For a nested NEMO model configuration, including a parent, child and grandchild domain, we can define a more complex NEMODataTree:

<xarray.DataTree 'nemo'>
Group: /
├── Group: /gridT
|   └── Group: /gridU/1_gridU
|       └── Group: /gridU/1_gridU/2_gridU
├── Group: /gridU
|   └── Group: /gridU/1_gridU
|       └── Group: /gridU/1_gridU/2_gridU
├── Group: /gridV
|   └── Group: /gridV/1_gridV
|       └── Group: /gridV/1_gridV/2_gridV
├── Group: /gridW
|   └── Group: /gridW/1_gridW
|       └── Group: /gridW/1_gridW/2_gridW
└── Group: /gridF
    └── Group: /gridF/1_gridF
        └── Group: /gridF/1_gridF/2_gridF

where each parent grid node (e.g., gridT) has a corresponding child grid node (e.g., 1_gridT), which itself has a corresponding child (grandchild) node (e.g., 2_gridT).

Domain Variables

Nested child / grandchild domain variables are also assigned to their respective grid nodes during pre-processing (e.g., horizontal grid scale factors e1t and e2t are stored in gridT etc.).

Dimensions & Coordinates

To ensure that the dimensions of nested child / grandchild domains are distinct from their parent, a prefix is added to all grid indices and associated geographical coordinate variables.

The prefix corresponds to the unique domain number used to identify each child and grandchild domain during the construction the NEMODataTree.
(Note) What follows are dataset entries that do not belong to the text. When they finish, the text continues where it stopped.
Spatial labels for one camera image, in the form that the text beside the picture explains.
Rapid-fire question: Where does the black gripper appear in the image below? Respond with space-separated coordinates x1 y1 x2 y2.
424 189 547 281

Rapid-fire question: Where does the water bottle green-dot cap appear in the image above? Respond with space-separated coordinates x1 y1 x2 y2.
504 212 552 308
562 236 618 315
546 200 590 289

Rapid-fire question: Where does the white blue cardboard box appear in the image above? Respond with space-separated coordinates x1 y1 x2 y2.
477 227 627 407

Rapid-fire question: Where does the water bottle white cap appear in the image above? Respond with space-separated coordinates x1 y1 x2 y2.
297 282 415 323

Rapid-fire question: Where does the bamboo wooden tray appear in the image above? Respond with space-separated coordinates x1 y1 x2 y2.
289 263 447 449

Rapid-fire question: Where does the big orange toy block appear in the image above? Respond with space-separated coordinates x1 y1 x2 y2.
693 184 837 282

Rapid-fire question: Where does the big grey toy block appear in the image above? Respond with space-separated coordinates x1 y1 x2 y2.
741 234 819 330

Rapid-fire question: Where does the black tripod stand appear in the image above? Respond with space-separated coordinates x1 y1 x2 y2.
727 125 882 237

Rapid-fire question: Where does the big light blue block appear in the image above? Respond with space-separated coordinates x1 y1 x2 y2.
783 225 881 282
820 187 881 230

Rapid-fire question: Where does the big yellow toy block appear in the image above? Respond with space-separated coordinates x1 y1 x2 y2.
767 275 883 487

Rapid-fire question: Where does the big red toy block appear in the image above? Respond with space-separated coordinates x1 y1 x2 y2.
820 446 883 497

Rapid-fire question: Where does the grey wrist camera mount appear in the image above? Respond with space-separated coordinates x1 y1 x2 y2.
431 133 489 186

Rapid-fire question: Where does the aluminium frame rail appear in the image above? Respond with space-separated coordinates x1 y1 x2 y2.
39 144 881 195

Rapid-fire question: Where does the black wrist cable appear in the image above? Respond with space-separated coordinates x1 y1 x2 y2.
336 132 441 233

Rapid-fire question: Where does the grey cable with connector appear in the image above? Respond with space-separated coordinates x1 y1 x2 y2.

Hence, in the example above, the child grid node 1_gridT will have NEMO model grid indices (i1, j1, k1) and associated coordinates 1_glamt(j1, i1), 1_gphit(j1, i1) etc.

Summary

In summary, defining a NEMODataTree for a nested configuration includes two important additional steps:

Steps to Define a NEMODataTree

  1. For each type of netCDF output, open all available files as a single xarray.Dataset using xarray.open_mfdataset().

  2. Add domain variables stored in the domain_cfg.nc file to the each grid dataset (e.g., e1t, e2t are added to gridT).

  3. Add / calculate masks for each grid type (e.g., tmask is added to gridT).

  4. Redefine the dims and coords of each grid dataset to use i{dom}, j{dom}, k{dom} as used to define the semi-discrete equations in NEMO, where dom is the unique domain number.

  5. Clip nested child domains to remove ghost points along the boundaries & add a mapping from the parent grid indices to the child grid indices to the coords.

  6. Assemble dictionaries of processed NEMO model grid datasets for each of the parent, child and grandchild domains.

  7. Assemble the xarray.DataTree using a nested dictionary of NEMO model domains.